**WHAT TO PRODUCE**
Images stay out; everything else in the records is to be set down exactly.

**INPUT DATA**
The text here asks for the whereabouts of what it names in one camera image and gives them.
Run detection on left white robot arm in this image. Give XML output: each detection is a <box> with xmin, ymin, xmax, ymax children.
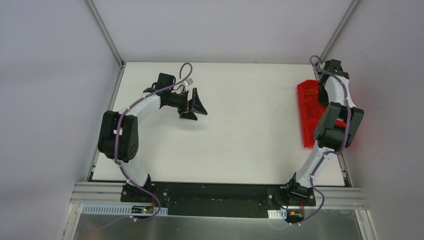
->
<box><xmin>97</xmin><ymin>73</ymin><xmax>208</xmax><ymax>203</ymax></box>

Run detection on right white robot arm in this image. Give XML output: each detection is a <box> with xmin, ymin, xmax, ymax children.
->
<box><xmin>283</xmin><ymin>59</ymin><xmax>365</xmax><ymax>205</ymax></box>

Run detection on red plastic bin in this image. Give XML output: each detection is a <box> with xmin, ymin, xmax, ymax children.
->
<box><xmin>297</xmin><ymin>77</ymin><xmax>364</xmax><ymax>152</ymax></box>

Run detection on left controller board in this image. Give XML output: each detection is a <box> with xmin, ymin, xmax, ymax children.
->
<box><xmin>131</xmin><ymin>205</ymin><xmax>155</xmax><ymax>216</ymax></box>

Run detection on controller board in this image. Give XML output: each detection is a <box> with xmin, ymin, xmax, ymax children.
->
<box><xmin>131</xmin><ymin>205</ymin><xmax>155</xmax><ymax>216</ymax></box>
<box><xmin>285</xmin><ymin>211</ymin><xmax>305</xmax><ymax>224</ymax></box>

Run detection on right controller board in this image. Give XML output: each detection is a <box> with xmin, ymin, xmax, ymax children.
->
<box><xmin>285</xmin><ymin>211</ymin><xmax>305</xmax><ymax>224</ymax></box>

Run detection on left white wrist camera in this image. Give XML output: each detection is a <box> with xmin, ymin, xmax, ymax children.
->
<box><xmin>184</xmin><ymin>78</ymin><xmax>194</xmax><ymax>87</ymax></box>

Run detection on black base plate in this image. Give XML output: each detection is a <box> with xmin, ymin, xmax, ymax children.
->
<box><xmin>120</xmin><ymin>181</ymin><xmax>316</xmax><ymax>219</ymax></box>

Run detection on aluminium frame rail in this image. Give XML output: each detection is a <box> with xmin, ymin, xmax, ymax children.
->
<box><xmin>70</xmin><ymin>182</ymin><xmax>369</xmax><ymax>210</ymax></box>

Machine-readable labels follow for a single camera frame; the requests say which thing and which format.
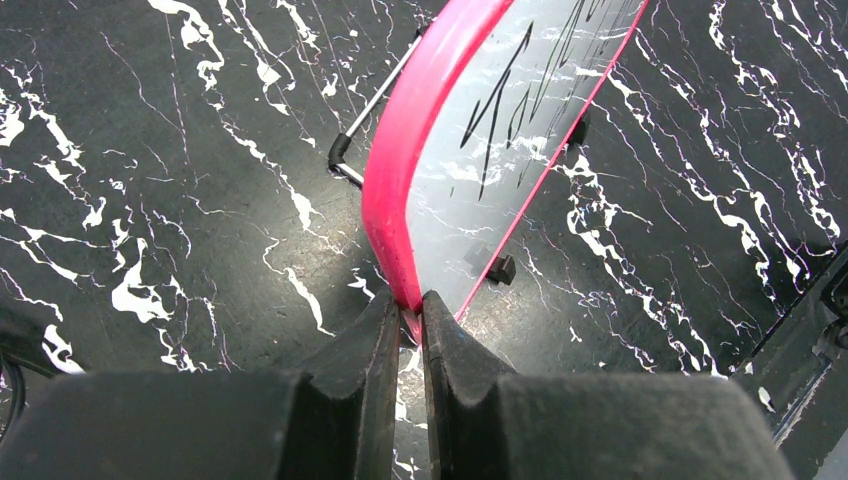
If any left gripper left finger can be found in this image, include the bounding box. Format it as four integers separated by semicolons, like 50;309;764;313
1;289;401;479

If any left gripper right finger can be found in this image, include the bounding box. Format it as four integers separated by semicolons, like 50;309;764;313
421;291;792;479

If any pink framed whiteboard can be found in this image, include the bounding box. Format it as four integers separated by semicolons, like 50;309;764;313
362;1;647;342

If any black wire board stand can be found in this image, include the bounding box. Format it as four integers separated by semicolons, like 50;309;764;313
327;24;430;189

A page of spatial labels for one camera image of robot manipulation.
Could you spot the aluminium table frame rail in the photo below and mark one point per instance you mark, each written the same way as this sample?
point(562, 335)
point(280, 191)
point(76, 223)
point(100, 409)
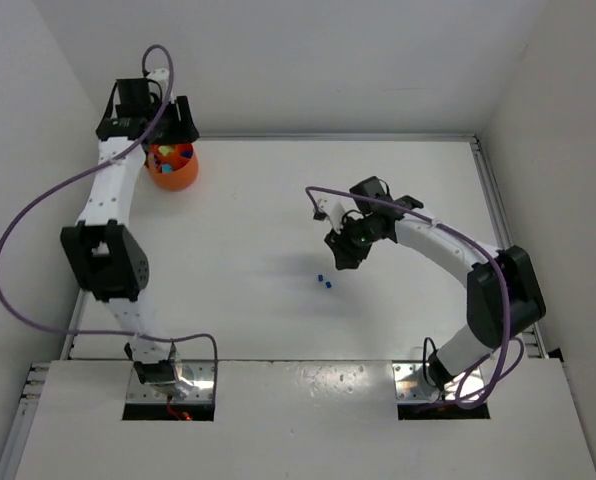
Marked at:
point(532, 337)

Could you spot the orange divided round container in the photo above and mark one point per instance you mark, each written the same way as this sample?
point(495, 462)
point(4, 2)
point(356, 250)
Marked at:
point(185, 171)

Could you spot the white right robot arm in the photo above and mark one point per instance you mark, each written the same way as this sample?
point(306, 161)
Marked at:
point(503, 296)

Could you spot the lime green lego brick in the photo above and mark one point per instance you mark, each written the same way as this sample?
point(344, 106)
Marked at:
point(166, 150)

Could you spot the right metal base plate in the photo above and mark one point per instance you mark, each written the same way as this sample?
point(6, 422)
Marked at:
point(412, 389)

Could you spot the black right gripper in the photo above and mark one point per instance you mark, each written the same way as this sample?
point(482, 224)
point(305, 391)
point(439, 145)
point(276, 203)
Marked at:
point(349, 245)

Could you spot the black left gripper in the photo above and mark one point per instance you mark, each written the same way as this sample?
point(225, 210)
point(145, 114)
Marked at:
point(179, 129)

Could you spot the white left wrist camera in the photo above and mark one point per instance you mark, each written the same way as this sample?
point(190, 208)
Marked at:
point(161, 78)

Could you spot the metal base plate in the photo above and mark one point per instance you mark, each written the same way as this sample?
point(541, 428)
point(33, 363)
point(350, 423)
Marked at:
point(195, 386)
point(412, 389)

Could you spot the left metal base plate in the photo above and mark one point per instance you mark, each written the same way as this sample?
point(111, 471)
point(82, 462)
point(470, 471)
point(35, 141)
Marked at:
point(195, 386)

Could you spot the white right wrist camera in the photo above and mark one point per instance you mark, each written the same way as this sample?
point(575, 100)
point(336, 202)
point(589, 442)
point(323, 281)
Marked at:
point(331, 211)

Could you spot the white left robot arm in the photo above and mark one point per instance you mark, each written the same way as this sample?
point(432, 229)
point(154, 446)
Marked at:
point(105, 258)

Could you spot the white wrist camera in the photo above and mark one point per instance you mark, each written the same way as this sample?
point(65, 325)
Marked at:
point(331, 211)
point(161, 78)

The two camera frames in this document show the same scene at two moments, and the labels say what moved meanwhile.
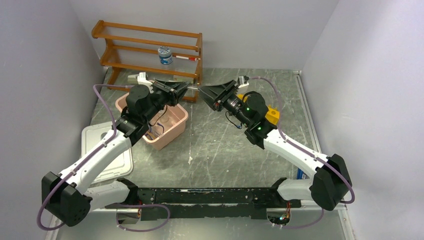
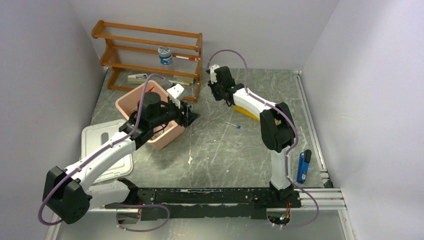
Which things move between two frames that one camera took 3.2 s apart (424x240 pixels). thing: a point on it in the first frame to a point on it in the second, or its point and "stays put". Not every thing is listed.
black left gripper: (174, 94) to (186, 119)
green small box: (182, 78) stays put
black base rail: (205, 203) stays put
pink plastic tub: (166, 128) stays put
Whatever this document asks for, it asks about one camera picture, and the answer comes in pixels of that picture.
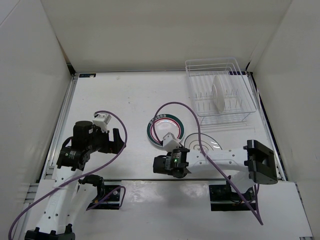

**PROBLEM SOLUTION**
The text here asks for the whereabouts of what it names in one camera image and gives them.
Run detection on left white robot arm in this image. Give XML output: each detection is a <box> with xmin, ymin, xmax, ymax children.
->
<box><xmin>97</xmin><ymin>73</ymin><xmax>208</xmax><ymax>203</ymax></box>

Run detection on right white robot arm in this image. Give XML output: each detection is a <box> with xmin, ymin, xmax, ymax children.
->
<box><xmin>283</xmin><ymin>59</ymin><xmax>365</xmax><ymax>205</ymax></box>

Run detection on red plastic bin in this image. Give XML output: each detection is a <box> with xmin, ymin, xmax, ymax children.
->
<box><xmin>297</xmin><ymin>77</ymin><xmax>364</xmax><ymax>152</ymax></box>

Run detection on left controller board in this image. Give XML output: each detection is a <box> with xmin, ymin, xmax, ymax children.
->
<box><xmin>131</xmin><ymin>205</ymin><xmax>155</xmax><ymax>216</ymax></box>

Run detection on controller board in this image. Give XML output: each detection is a <box> with xmin, ymin, xmax, ymax children.
->
<box><xmin>131</xmin><ymin>205</ymin><xmax>155</xmax><ymax>216</ymax></box>
<box><xmin>285</xmin><ymin>211</ymin><xmax>305</xmax><ymax>224</ymax></box>

Run detection on right controller board in this image. Give XML output: each detection is a <box> with xmin, ymin, xmax, ymax children.
->
<box><xmin>285</xmin><ymin>211</ymin><xmax>305</xmax><ymax>224</ymax></box>

Run detection on left white wrist camera in this image. Give XML output: each detection is a <box> with xmin, ymin, xmax, ymax children.
->
<box><xmin>184</xmin><ymin>78</ymin><xmax>194</xmax><ymax>87</ymax></box>

Run detection on black base plate in this image. Give XML output: each detection is a <box> with xmin, ymin, xmax, ymax children.
->
<box><xmin>120</xmin><ymin>181</ymin><xmax>316</xmax><ymax>219</ymax></box>

Run detection on aluminium frame rail in this image. Give XML output: each detection is a <box> with xmin, ymin, xmax, ymax children.
->
<box><xmin>70</xmin><ymin>182</ymin><xmax>369</xmax><ymax>210</ymax></box>

Machine-readable labels follow for a single camera frame; the requests say which thing and which format.
If any left gripper left finger can be found in this image, include the bounding box. Format it as four integers separated by semicolons, like 50;309;764;313
1;289;401;479

If any left gripper right finger can be found in this image, include the bounding box. Format it as four integers separated by semicolons, like 50;309;764;313
421;291;792;479

If any pink framed whiteboard can be found in this image, include the bounding box. Format it as four integers separated by semicolons, like 50;309;764;313
362;1;647;342

If any black wire board stand can be found in this image, include the bounding box. Format it as four integers separated by semicolons, like 50;309;764;313
327;24;430;189

A page of spatial labels for one camera image of robot manipulation.
Could you spot the aluminium table frame rail in the photo below and mark one point per instance you mark, each written the same way as this sample?
point(562, 335)
point(280, 191)
point(76, 223)
point(100, 409)
Marked at:
point(532, 337)

Could you spot the orange divided round container in the photo above and mark one point per instance you mark, each written the same way as this sample?
point(495, 462)
point(4, 2)
point(356, 250)
Marked at:
point(185, 171)

Could you spot the white right robot arm in the photo above and mark one point per instance you mark, each written the same way as this sample?
point(306, 161)
Marked at:
point(503, 296)

Could you spot the lime green lego brick in the photo above and mark one point per instance you mark, each written the same way as this sample?
point(344, 106)
Marked at:
point(166, 150)

Could you spot the right metal base plate in the photo above and mark one point per instance you mark, each written the same way as this sample?
point(6, 422)
Marked at:
point(412, 389)

Could you spot the black right gripper in the photo above and mark one point per instance you mark, each written the same way as this sample?
point(482, 224)
point(305, 391)
point(439, 145)
point(276, 203)
Marked at:
point(349, 245)

Could you spot the black left gripper in the photo above and mark one point per instance you mark, each written the same way as this sample?
point(225, 210)
point(145, 114)
Marked at:
point(179, 129)

Could you spot the white left wrist camera in the photo above and mark one point per instance you mark, each written the same way as this sample?
point(190, 208)
Marked at:
point(161, 78)

Could you spot the metal base plate in the photo above and mark one point per instance you mark, each written the same way as this sample?
point(541, 428)
point(33, 363)
point(350, 423)
Marked at:
point(195, 386)
point(412, 389)

Could you spot the left metal base plate in the photo above and mark one point per instance you mark, each written the same way as this sample?
point(111, 471)
point(82, 462)
point(470, 471)
point(35, 141)
Marked at:
point(195, 386)

Could you spot the white right wrist camera in the photo above and mark one point per instance you mark, each written the same way as this sample?
point(575, 100)
point(336, 202)
point(589, 442)
point(323, 281)
Marked at:
point(331, 211)

Could you spot the white left robot arm in the photo above and mark one point per instance you mark, each written the same way as this sample?
point(432, 229)
point(154, 446)
Marked at:
point(105, 258)

Could you spot the white wrist camera in the photo above and mark one point per instance you mark, each written the same way as this sample?
point(65, 325)
Marked at:
point(331, 211)
point(161, 78)

The two camera frames in this document show the same scene at two moments, and the labels say what moved meanwhile.
Which things move between two frames that one camera took 3.2 s apart (424x240 pixels). thing: a point on it in the first frame to a point on it in the second, or its point and "stays put". Not every thing is listed.
black left gripper: (174, 94) to (186, 119)
green small box: (182, 78) stays put
black base rail: (205, 203) stays put
pink plastic tub: (166, 128) stays put
Whatever this document asks for, it asks about one camera picture, and the answer comes in pixels of that picture.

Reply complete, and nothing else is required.